TAGE THOMPSON DOESN'T care who's across the ice.

Eichel or no Eichel. There's one job to do.

"I try not to focus on all that [hysteria]," he said. "Our thing is just to focus on the game, what we've got to do to win. Outside noise is just outside noise. It's a good challenge, and I think we're ready for it."

Eric Comrie agrees. The Sabres' netminder could feel it during Wednesday's practice. Buffalo's swagger was making an appearance. Comrie was pleased to welcome it back.

"You start to see the confidence building," he said. "And the morale gets coming back a little bit, everyone starts getting more positive, and that's when things start clicking again. It's always that, at first, your attitude starts to dip and then all of a sudden, your play starts to dip and then all of a sudden, your attitude starts coming back and your play starts coming back. So I think it's a big correlation between positivity and positive things happening on the ice."

All Buffalo has to do now is translate that against Vegas.
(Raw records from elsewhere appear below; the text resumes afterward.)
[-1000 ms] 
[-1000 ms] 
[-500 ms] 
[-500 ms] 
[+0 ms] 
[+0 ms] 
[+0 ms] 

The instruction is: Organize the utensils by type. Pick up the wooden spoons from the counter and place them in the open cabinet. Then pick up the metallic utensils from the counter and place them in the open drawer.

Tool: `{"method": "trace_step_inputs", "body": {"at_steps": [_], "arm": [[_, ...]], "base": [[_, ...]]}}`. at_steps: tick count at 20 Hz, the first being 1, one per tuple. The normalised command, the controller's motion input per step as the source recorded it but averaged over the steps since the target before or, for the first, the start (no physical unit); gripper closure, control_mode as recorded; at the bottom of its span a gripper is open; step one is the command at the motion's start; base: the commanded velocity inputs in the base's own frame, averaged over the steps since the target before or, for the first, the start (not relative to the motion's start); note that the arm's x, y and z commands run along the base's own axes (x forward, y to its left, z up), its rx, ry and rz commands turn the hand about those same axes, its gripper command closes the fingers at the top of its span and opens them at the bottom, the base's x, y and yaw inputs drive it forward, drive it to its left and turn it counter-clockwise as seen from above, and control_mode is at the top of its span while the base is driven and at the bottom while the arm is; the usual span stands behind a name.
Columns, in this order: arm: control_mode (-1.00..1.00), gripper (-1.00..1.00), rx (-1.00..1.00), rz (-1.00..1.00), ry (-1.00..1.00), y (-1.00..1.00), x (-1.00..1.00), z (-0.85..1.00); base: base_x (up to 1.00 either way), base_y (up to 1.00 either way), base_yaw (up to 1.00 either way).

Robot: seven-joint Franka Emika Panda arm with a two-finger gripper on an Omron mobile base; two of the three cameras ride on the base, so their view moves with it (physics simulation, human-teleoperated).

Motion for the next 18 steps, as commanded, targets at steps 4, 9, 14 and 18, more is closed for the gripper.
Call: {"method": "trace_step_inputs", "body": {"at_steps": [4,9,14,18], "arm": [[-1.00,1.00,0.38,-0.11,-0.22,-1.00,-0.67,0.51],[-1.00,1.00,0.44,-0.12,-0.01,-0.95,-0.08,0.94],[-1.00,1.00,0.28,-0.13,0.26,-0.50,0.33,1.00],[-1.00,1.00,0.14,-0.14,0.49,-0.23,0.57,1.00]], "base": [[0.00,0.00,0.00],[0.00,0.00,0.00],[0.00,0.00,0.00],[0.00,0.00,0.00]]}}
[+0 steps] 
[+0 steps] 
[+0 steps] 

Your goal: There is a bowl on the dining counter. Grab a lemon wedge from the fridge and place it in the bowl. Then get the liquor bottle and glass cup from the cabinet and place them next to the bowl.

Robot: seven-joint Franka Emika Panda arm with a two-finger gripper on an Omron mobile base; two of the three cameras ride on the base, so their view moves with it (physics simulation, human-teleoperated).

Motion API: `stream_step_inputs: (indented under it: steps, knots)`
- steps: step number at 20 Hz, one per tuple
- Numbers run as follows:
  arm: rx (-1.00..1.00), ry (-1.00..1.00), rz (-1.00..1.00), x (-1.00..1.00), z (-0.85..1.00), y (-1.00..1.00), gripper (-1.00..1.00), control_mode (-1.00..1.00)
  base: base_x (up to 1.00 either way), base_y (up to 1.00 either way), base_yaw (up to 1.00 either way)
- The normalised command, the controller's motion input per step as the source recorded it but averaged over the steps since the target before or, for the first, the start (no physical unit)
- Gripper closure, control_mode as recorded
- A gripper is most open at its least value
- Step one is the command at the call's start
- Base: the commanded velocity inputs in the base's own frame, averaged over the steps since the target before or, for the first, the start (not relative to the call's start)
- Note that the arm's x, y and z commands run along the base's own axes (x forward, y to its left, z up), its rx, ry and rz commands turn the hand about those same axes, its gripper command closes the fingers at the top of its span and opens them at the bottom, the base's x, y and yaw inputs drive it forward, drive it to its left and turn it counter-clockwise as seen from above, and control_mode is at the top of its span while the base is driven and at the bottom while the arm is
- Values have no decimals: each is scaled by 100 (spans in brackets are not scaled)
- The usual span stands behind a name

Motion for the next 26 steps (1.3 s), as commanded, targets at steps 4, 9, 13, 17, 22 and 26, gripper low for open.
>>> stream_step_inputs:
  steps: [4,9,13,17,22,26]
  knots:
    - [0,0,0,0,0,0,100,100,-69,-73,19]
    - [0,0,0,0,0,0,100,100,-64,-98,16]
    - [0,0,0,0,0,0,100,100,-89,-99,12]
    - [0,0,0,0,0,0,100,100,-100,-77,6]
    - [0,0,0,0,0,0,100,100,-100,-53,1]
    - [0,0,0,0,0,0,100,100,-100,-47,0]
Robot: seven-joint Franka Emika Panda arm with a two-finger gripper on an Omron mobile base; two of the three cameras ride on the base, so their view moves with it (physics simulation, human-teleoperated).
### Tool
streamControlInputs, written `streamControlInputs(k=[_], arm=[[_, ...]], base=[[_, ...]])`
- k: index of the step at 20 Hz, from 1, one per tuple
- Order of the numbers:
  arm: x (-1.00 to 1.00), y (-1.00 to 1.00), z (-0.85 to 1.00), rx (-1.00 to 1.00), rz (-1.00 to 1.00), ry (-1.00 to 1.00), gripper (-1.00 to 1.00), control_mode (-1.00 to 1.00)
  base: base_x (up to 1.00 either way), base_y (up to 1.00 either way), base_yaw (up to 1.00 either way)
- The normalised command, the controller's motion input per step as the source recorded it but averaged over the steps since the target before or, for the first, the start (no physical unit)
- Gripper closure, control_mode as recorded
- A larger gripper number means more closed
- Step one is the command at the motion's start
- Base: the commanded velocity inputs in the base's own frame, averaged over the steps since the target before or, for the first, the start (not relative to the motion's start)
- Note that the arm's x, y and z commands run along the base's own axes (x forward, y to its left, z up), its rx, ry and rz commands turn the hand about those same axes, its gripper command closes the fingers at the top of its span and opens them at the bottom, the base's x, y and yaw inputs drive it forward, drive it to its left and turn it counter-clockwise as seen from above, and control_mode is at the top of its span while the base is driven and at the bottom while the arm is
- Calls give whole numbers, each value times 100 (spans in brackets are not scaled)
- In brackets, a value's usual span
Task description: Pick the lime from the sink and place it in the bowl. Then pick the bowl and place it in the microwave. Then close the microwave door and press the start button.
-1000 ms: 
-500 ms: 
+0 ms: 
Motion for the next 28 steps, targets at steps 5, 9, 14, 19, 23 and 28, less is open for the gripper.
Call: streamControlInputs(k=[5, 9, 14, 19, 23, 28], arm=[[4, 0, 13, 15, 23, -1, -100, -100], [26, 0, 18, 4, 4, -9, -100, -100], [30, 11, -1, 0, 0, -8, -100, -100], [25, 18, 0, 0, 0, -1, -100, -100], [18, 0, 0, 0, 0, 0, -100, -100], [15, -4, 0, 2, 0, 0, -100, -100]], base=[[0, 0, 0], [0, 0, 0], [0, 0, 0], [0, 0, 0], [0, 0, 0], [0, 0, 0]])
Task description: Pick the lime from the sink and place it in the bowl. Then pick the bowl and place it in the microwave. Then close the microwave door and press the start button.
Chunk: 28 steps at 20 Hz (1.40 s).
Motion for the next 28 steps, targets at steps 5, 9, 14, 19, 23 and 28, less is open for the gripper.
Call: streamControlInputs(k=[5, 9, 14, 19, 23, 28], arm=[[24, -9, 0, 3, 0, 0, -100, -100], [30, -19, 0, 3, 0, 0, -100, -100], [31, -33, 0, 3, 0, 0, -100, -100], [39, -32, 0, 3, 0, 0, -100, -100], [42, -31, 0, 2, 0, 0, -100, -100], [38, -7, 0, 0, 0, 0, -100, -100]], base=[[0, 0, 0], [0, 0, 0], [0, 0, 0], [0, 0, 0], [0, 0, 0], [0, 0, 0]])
The Sabres have dealt with a few injures of late, including to Rasmus Dahlin (who missed the Tampa Bay game with an upper-body ailment), Mattias Samuelsson (lower-body) and Henri Jokiharju (facial fracture). This recent stretch has given Buffalo its first taste of adversity this season. It won't be the last.

But the Sabres haven't forgotten their identity and don't plan to either, regardless of which former friends are now waiting in the wings.

"I think we've got a really good team," Thompson said. "I think everyone here believes that too. So I don't think it's a surprise to anyone in this room that we were going to come out hot. We're going through a little bit of a slump right now, but we've got a good opportunity [against Vegas] to get back in the win column, so we've just got to turn the page and move forward."